This guide walks through the standard rebase → merge flow inside the Git Panel and covers the three errors people hit most often.

Reading the branch indicators

The Git Panel surfaces two counters:
  • Ahead (↑ X) — your task branch has X commits the target branch (usually main) doesn’t have. These are what merge will deliver.
  • Behind (↓ Y) — the target branch has Y commits your task branch hasn’t picked up yet. Relipa Kanban blocks merge while this is > 0.

Three-step happy path

1

Confirm the target branch

Make sure Target Branch in the Git Panel points at the branch you want to merge into.

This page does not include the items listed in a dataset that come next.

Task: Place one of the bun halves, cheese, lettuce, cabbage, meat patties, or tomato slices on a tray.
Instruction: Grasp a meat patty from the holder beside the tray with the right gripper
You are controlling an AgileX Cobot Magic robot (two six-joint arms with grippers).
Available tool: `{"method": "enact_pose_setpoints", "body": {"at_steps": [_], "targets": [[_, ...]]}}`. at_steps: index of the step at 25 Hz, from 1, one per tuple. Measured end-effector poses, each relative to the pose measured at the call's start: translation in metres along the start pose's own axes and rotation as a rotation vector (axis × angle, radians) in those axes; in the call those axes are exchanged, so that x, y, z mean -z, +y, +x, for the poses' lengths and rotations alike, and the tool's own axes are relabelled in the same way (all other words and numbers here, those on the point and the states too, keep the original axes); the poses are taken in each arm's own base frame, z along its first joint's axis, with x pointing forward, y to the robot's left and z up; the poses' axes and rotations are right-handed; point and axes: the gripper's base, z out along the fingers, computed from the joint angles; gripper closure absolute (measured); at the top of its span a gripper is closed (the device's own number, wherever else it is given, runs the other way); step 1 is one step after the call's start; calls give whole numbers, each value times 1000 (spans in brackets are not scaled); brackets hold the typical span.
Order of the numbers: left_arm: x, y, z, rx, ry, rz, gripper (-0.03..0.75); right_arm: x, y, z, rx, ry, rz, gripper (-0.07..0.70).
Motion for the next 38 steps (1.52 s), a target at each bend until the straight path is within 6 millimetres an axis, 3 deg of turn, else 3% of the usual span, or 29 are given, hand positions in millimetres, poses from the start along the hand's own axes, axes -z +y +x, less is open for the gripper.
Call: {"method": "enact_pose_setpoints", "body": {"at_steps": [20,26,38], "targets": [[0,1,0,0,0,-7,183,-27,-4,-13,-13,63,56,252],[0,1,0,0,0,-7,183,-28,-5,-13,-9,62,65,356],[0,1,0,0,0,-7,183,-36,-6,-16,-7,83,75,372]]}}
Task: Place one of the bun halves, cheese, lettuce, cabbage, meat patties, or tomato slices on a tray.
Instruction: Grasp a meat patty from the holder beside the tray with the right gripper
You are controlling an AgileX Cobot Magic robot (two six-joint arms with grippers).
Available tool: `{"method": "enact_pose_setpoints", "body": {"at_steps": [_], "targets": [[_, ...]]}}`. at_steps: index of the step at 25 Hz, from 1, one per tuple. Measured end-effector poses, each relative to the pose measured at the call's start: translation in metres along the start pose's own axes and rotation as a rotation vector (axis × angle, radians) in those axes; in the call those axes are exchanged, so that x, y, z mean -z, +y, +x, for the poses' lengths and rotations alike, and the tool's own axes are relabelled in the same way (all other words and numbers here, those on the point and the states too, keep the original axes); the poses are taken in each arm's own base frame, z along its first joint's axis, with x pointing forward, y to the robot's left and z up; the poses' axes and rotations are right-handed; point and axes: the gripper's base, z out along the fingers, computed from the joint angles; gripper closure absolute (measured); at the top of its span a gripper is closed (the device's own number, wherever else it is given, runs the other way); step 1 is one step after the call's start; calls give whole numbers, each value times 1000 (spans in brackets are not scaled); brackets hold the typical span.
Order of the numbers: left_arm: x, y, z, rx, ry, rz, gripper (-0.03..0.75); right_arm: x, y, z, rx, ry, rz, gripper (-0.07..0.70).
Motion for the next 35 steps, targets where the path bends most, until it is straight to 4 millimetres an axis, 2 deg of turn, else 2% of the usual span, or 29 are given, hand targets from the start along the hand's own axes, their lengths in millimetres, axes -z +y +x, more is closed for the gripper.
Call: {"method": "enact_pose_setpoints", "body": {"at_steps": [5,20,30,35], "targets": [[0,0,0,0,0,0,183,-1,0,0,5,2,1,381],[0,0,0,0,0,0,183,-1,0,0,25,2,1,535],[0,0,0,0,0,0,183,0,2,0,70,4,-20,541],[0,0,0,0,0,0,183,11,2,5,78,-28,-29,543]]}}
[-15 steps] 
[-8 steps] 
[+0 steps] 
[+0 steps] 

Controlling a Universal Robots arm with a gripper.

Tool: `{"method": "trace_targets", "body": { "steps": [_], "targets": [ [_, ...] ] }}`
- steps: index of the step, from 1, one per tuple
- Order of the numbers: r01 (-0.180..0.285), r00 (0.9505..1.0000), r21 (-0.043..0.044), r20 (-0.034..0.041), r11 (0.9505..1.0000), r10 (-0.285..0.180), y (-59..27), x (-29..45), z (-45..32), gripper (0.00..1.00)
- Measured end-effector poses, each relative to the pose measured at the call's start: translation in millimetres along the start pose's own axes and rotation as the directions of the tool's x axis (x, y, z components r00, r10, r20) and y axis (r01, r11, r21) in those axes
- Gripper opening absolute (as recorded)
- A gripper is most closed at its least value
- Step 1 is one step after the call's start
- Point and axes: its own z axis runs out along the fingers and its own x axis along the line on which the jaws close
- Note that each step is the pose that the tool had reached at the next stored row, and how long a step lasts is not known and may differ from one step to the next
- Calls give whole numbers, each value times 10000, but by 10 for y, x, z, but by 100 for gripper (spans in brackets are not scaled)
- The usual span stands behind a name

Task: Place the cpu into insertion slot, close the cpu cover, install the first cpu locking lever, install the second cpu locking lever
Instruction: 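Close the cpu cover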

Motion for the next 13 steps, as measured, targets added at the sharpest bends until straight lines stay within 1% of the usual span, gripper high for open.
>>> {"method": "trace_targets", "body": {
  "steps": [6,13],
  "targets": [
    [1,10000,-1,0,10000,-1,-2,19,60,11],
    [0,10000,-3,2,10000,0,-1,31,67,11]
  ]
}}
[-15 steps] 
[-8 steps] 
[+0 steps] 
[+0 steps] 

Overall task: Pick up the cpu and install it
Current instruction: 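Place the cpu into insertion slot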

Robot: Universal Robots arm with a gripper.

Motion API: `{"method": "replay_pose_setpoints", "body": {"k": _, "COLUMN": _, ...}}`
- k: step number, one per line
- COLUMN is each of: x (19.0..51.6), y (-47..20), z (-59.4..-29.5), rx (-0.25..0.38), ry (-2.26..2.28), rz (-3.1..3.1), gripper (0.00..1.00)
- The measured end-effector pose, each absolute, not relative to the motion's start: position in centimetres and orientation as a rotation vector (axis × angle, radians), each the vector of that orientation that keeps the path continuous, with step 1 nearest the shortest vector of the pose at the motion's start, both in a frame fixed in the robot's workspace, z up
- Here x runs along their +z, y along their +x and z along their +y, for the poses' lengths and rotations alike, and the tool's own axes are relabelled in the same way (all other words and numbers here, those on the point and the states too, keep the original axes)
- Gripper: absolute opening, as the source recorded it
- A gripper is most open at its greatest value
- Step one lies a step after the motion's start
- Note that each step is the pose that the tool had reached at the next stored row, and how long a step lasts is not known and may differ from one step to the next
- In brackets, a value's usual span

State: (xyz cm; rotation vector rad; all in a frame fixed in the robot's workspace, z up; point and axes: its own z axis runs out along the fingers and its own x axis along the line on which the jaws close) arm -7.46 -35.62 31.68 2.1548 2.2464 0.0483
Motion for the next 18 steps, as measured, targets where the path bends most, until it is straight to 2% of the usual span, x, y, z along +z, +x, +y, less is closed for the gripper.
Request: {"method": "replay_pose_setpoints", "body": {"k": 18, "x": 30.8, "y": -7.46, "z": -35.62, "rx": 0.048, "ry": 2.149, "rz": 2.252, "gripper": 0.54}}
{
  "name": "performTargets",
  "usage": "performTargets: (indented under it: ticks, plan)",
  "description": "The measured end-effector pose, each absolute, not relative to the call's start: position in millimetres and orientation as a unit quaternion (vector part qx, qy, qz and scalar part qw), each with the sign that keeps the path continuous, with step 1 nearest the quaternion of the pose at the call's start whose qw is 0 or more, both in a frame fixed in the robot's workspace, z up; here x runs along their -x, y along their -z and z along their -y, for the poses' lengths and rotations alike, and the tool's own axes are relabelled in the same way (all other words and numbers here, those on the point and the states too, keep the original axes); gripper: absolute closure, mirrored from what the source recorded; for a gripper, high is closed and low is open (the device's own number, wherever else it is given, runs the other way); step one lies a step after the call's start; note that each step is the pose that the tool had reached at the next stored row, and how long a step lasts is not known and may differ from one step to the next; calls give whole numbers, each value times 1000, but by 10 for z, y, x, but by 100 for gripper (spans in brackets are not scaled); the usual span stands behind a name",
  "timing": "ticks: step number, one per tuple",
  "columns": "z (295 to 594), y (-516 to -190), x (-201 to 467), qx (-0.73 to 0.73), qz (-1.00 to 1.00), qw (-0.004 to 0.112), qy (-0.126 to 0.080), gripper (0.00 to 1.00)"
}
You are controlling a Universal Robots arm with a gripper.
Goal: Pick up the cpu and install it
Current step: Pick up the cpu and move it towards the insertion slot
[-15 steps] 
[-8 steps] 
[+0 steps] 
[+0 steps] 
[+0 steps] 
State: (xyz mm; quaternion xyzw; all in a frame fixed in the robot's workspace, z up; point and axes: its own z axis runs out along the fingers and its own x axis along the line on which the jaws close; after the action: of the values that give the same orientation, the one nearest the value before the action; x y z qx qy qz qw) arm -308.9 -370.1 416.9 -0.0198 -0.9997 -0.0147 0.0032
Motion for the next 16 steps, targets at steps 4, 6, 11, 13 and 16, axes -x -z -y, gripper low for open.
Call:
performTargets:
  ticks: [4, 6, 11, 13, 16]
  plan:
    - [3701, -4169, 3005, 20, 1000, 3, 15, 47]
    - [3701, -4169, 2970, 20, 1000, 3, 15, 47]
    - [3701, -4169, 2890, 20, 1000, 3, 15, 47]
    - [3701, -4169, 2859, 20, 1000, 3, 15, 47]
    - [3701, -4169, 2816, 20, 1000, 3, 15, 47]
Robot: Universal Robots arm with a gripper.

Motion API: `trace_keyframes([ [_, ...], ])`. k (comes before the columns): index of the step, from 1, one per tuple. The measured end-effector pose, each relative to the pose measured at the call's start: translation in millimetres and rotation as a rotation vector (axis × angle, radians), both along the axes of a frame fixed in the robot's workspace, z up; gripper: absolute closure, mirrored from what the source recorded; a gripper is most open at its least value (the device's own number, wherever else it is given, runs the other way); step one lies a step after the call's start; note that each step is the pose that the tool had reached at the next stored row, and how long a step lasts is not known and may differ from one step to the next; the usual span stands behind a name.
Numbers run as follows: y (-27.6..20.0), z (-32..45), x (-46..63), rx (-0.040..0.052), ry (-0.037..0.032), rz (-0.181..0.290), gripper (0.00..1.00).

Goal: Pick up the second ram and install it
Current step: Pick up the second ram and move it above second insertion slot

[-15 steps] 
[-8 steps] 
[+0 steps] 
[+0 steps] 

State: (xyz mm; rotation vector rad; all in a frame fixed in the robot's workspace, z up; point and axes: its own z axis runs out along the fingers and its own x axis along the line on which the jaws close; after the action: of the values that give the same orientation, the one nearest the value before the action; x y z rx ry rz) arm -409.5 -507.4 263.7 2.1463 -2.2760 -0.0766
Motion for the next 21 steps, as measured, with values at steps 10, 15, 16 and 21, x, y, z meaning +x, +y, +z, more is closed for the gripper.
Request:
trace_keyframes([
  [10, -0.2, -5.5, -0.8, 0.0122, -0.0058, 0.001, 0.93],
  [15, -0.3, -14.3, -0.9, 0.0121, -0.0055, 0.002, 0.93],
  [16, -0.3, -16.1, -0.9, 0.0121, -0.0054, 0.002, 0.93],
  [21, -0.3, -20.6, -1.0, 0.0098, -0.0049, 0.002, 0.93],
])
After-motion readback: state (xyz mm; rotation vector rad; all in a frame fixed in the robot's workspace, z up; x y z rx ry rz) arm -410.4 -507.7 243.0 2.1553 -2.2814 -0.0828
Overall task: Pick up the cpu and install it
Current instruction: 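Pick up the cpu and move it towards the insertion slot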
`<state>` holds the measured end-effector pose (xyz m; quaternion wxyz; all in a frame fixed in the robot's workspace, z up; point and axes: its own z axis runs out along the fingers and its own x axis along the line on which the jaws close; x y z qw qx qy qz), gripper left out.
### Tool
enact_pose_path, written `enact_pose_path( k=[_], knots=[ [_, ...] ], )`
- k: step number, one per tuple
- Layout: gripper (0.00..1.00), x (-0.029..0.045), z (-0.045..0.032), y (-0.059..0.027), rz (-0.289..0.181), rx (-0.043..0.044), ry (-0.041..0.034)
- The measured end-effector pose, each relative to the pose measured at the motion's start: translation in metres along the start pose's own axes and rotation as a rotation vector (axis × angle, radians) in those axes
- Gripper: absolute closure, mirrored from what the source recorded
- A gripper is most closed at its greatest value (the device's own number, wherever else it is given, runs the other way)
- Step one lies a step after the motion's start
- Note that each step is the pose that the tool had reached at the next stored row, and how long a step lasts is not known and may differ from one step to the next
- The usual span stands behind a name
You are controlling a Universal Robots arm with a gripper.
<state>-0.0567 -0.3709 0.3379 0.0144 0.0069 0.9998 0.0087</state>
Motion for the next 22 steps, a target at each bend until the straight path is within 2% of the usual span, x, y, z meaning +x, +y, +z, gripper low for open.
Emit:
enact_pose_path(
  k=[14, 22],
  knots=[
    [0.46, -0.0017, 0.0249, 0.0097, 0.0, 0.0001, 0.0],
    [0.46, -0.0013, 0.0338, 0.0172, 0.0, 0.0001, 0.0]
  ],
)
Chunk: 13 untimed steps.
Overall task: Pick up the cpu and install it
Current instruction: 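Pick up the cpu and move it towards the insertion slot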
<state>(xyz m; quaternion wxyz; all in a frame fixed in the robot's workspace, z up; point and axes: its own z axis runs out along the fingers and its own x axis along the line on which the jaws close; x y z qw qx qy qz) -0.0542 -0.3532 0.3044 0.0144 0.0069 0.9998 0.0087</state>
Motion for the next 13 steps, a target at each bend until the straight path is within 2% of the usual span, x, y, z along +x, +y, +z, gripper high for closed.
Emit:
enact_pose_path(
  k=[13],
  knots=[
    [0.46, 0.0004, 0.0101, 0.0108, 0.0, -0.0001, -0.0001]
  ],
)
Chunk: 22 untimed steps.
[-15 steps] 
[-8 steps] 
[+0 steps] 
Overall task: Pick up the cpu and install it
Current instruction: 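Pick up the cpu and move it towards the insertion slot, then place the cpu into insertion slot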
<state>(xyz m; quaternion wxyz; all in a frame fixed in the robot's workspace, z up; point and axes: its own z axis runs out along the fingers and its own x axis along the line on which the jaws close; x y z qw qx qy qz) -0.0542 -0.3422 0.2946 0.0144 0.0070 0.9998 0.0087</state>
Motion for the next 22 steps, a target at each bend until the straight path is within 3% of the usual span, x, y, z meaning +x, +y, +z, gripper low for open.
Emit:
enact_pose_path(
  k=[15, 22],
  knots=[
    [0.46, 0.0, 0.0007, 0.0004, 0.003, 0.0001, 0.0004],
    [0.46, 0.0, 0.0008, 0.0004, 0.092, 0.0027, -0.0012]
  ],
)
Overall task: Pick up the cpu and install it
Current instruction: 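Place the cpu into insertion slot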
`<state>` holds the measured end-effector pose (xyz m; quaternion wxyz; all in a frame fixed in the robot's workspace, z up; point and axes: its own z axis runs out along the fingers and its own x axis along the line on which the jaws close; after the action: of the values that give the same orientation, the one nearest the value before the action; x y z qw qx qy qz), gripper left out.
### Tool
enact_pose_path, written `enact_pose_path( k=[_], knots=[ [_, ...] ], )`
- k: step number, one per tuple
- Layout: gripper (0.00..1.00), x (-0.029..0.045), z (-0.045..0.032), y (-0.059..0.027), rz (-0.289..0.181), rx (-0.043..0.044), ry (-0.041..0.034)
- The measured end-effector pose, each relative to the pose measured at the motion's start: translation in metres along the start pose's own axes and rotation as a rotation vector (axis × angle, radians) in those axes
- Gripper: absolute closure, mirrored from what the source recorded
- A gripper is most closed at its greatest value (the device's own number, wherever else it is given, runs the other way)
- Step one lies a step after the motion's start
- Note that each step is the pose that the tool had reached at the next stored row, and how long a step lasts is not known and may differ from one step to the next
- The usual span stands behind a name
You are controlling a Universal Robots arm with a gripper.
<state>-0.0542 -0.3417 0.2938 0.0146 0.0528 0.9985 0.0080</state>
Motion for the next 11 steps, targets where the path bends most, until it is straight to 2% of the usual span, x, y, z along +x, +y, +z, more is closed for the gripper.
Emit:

Use Change Target if it’s wrong.
2

Rebase if Behind > 0

Relipa Kanban uses squash merge, so you must lift your work onto the latest target. Click Rebase until Behind = 0.
3

Merge

When Behind = 0 and Ahead > 0, Merge is enabled. Click it to land the change. The task is typically marked complete on success.

Common errors

Your branch is missing commits that exist on main. Click Rebase (step 2 above) to fast-forward your work on top.
What you’re trying to merge is already on main — usually because Merge was clicked twice, or a rebase landed the work as part of the squash. If the files exist on main, you’re done. If you edited files manually outside the agent, remember to click Commit in the Git Panel before merging.
A rebase conflict was resolved incompletely, or you’re looking at an old worktree. Stay in the project root and use git reflog to recover the lost commit.

Tips

  1. One task → one merge. Once a task branch is squash-merged, close the task. Start a new task from main for follow-up work — don’t reuse the merged branch.
  2. Commit hand edits. If you edited files manually (not via the agent), click Commit in the Git Panel before merging.
  3. Prefer PRs. When the project is connected to GitHub or GitLab, use Create PR instead of merging directly — it’s safer and easier to audit.